GROSSETO – Don Enzo Capitani, in qualità di direttore della Caritas diocesana di Grosseto, ha scritto una lettera aperta alla comunità ucraina e a tutte le altre comunità straniere residenti a Grosseto. Sul numero di questa settimana di Toscana Oggi, il giornale della diocesi, è dedicato un ampio servizio all’angoscia degli ucraini che vivono in Maremma rispetto ai venti di guerra che spirano sul loro Paese.
Gli ucraini in provincia di Grosseto sono poco meno di 1400 su oltre 22mila stranieri. Un piccolo gregge formato perlopiù da donne che hanno lasciato i loro cari in patria per venire qui a lavorare. Dei cattolici ucraini di rito bizantino si occupa don Vitaliy Perih, sacerdote che dal 2017 è in Diocesi, prestando sia questo prezioso servizio che quello di aiuto parrocchiale all’Addolorata (in precedenza a San Giuseppe).
E dal 26 gennaio quasi ogni giorno un gruppo di ucraini si sono ritrovati insieme a don Vitaliy nella chiesa della Misericordia, in piazza martiri d’Istia a Grosseto, dove da novembre 2018 la comunità ucraina cattolica di rito bizantino celebra la Divina Liturgia. Dopo la fine dell’Urss, nei primissimi anni ‘90, è iniziato un vasto fenomeno migratorio che ha portato anche molti ucraini a spostarsi verso l’Europa occidentale e negli Stati Uniti. È emersa, così, l’esigenza di offrire assistenza spirituale a chi, lasciando la propria casa e spesso anche la famiglia, per cercare un futuro più dignitoso altrove, sentiva forte anche la solitudine dalla propria comunità di fede.

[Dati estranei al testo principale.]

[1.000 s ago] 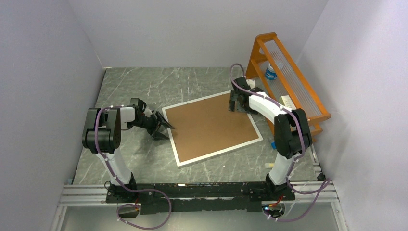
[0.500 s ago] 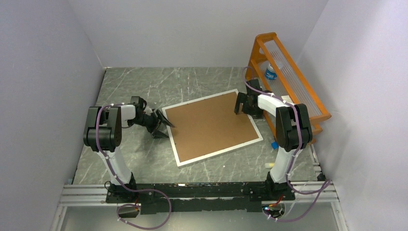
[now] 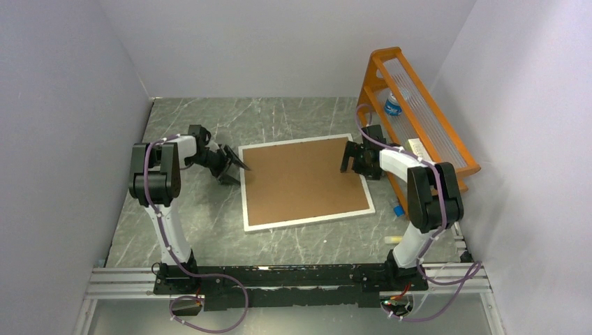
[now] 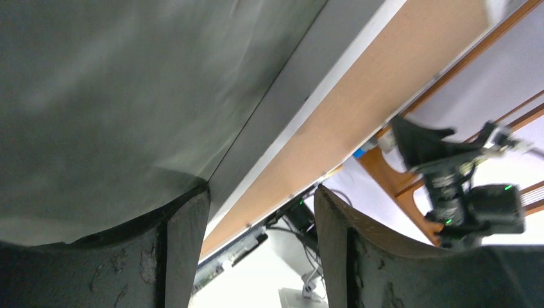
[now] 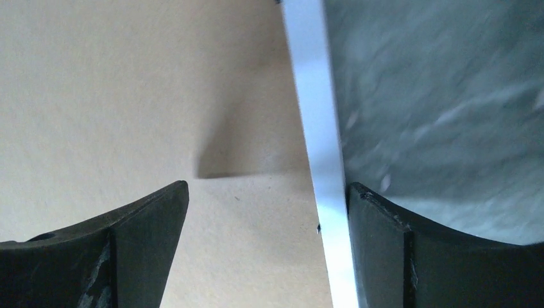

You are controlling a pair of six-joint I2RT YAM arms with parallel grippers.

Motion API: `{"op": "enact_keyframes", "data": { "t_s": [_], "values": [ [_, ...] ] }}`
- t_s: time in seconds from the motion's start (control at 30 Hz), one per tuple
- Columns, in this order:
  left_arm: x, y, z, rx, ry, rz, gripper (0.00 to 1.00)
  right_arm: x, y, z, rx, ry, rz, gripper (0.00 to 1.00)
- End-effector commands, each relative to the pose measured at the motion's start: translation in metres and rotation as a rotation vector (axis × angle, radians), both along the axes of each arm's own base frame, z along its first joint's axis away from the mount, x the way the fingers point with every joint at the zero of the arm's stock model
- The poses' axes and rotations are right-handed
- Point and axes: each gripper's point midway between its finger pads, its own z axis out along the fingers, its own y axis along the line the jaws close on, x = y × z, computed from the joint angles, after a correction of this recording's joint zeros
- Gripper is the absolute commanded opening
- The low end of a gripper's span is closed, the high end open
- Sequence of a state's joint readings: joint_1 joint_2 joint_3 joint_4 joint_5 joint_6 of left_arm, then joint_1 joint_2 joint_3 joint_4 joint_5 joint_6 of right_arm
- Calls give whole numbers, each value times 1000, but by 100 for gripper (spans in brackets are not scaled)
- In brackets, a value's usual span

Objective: Put the photo into the frame
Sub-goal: Adjust the photo frame at the center of the board.

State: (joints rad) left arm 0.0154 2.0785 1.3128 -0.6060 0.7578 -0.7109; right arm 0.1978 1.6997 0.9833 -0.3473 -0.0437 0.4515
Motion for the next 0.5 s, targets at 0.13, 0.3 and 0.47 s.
{"op": "enact_keyframes", "data": {
  "t_s": [0.13, 0.3, 0.47],
  "values": [
    [78, 5, -26, -6, -174, -16, 63, -98, 134, 23, 426, 130, 143, 94],
    [119, -1, -24, -86, -320, -83, 60, -136, 176, 28, 481, 126, 281, 94],
    [142, 34, -29, 18, -352, -44, 62, -143, 151, 25, 361, 115, 183, 94]
  ]
}}
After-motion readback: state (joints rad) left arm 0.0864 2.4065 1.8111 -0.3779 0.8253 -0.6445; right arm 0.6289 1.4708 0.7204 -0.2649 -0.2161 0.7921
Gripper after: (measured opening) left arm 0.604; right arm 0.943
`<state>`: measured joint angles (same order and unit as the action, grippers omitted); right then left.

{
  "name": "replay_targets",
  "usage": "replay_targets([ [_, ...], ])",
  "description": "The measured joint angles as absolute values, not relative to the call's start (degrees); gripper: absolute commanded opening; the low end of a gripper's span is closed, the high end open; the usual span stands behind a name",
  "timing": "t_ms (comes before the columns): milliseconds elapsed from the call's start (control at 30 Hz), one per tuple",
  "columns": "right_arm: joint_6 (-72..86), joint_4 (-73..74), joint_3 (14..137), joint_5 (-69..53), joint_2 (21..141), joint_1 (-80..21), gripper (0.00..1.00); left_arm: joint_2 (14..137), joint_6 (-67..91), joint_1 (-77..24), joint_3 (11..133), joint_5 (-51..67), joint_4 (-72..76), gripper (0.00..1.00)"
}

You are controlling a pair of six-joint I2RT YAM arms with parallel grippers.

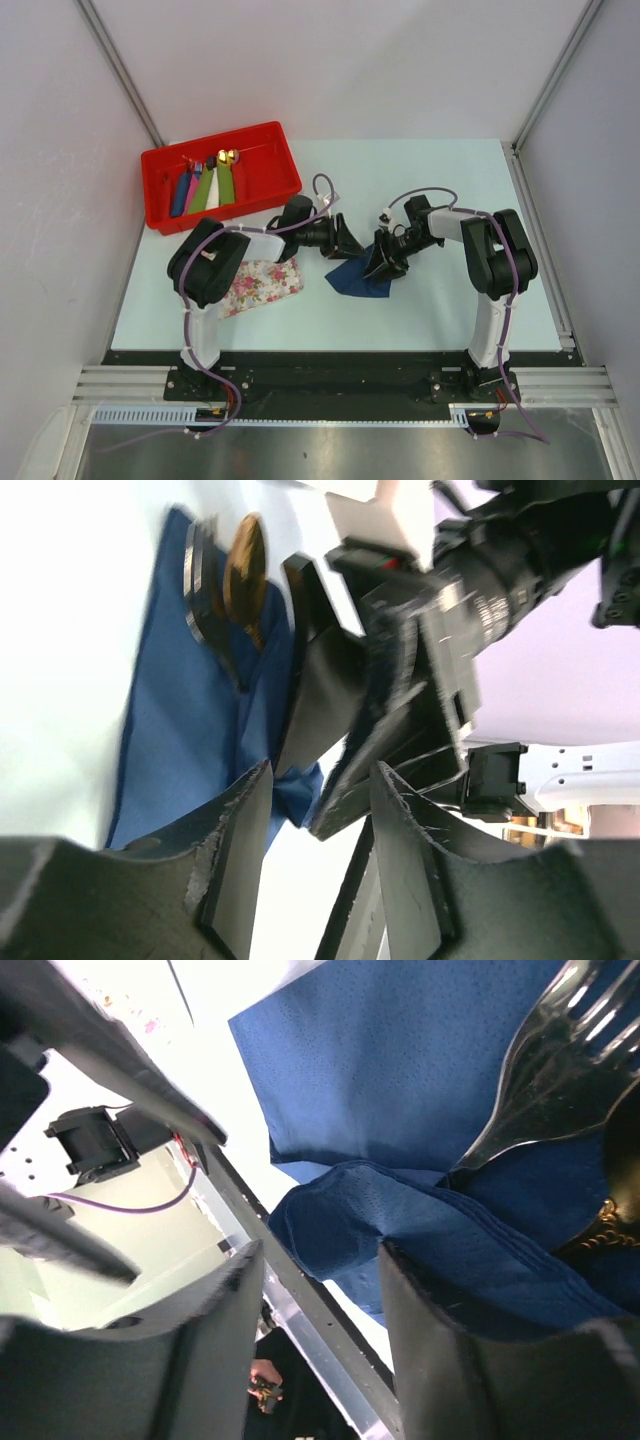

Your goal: Place the utensils on the paper napkin and roll it up

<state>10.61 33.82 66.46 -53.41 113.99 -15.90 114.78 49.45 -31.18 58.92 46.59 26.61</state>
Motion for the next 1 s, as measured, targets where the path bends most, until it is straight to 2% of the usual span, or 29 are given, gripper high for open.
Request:
replay_targets([
  [333,8.95,33.98,66.41,-52.86,113.99,-16.05,0.50,116.05,47.90,-33.65,62.87,46.68,23.11,0.27],
  [433,8.84,34.04,66.15,-52.80,113.99,-16.01,0.46,116.60,47.46,-33.89,63.99,47.48,21.52,0.24],
  [867,7.77,35.22,65.87,-51.29,113.99,-15.62,0.42,120.38,47.92,-34.22,68.51,51.40,18.09,0.20],
  [1000,7.44,34.87,65.71,-50.57,113.97,-15.79,0.47,120.73,51.90,-33.76,65.23,51.40,23.94,0.20],
])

Ecco il testo della lettera di don Enzo Capitani
Alla comunità ucraina e alle altre comunità straniere residenti in Grosseto.
Pace! Pace! Pace!
Le notizie di cronaca e la politica internazionale mettono di fronte alla nostra persona ancora una volta immagini che parlano di guerra, di possibili invasioni o rivendicazioni territoriali.
La Caritas vuole esprimere la solidarietà e la vicinanza a voi che siete qui a Grosseto e alle vostre famiglie rimaste nella vostra Patria lontana.
Quanta ben poca cosa sono queste mie parole in confronto a quelle del mio Signore: beati gli operatori di pace…beati i miti…
E insieme a voi voglio esprimere condivisione e appoggio a tutte le altre comunità che sono qui presenti, ma che sono divise dai loro cari.
Vi osservo in silenzio quando venite nei locali della Caritas per usufruire dei vari servizi essenziali: un pasto, una doccia, il cambio di un abito, una bolletta da pagare, un lavoro da trovare, un’abitazione da affittare, che, pur avendo un lavoro fisso, non si riesce a trovare… Vi osservo e vi scopro inevitabilmente persone come me, persone con legami affettivi come i miei, ma i vostri sono lacerati e forse distrutti dalla lontananza, dalla guerra o dalla fame.
E mi dico che come me avete diritto di esistere, perché come me, facciamo parte della stessa storia umana…abbiamo solo bisogno di riconoscerci come persone.
È questo riconoscimento reciproco l’unica strada che porta alla PACE.
Solo allora la pace, da realtà che rasenta l’illusione, può divenire possibile. È una strada faticosa: facciamola insieme. Io ci sono, o come amava dire don Milani: I care!